Personally I hate artifical light and except for my kitchen my house is fairly dim. Work I just keep the lights off and have flu.x installed and dim my screen.


> It's supposed to be tied to the time you turn your lights on (with their different color temp), not when you go to bed.

This assumes you work in a room exposed to sunlight during the day.


It also assumes you don't work in a well-light environment during the 3rd shift.

Regardless though, I think these shortcomings should be resolvable by simply setting your location in flux/redshift "incorrectly". So if you work the 3rd shift and use artificial lighting to give yourself an 'artificial day', then you'd just set flux/redshift to think that you are a continent or so over.
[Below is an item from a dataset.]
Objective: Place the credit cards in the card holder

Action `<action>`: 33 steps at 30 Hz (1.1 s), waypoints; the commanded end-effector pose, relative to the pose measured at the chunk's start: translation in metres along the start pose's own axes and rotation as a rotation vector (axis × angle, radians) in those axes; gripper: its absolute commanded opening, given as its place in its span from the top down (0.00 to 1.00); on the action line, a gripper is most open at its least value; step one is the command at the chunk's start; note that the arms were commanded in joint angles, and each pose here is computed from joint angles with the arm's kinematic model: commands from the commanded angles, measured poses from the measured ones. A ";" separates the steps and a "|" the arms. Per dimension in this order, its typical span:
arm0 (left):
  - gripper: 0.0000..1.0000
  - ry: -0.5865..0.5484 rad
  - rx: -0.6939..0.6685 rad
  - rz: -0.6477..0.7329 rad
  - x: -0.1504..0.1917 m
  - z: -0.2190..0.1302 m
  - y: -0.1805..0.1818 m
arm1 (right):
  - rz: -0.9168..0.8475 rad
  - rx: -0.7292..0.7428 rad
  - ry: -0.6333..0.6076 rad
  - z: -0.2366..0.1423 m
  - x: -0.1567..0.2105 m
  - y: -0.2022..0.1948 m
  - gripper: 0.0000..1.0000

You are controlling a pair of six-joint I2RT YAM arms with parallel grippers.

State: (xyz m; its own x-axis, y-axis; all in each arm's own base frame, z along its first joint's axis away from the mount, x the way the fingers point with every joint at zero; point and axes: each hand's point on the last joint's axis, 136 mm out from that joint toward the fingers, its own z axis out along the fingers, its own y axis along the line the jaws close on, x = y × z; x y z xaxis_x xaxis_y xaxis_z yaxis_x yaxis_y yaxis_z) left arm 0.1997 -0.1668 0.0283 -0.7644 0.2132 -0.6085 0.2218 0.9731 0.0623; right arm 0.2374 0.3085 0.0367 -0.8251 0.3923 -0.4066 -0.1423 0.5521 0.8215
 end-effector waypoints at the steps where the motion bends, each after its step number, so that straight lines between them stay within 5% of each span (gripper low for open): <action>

Not sure if you use flux, but you can set the colour temp for your daytime and your night time to match the kind of lights you are working under. They even mark certain temps like tungsten, fluoro, halogen etc ... So you don't have to assume anything.

I also use flux to match colour temperatures. It's pretty great!


I use f.lux when I want to avoid bright light. I don't use it to try to match the color temperature of the room.

As such, I turn f.lux on around the point I start turning lights off, long after winter sunset. And I have it set to a rather dramatic setting.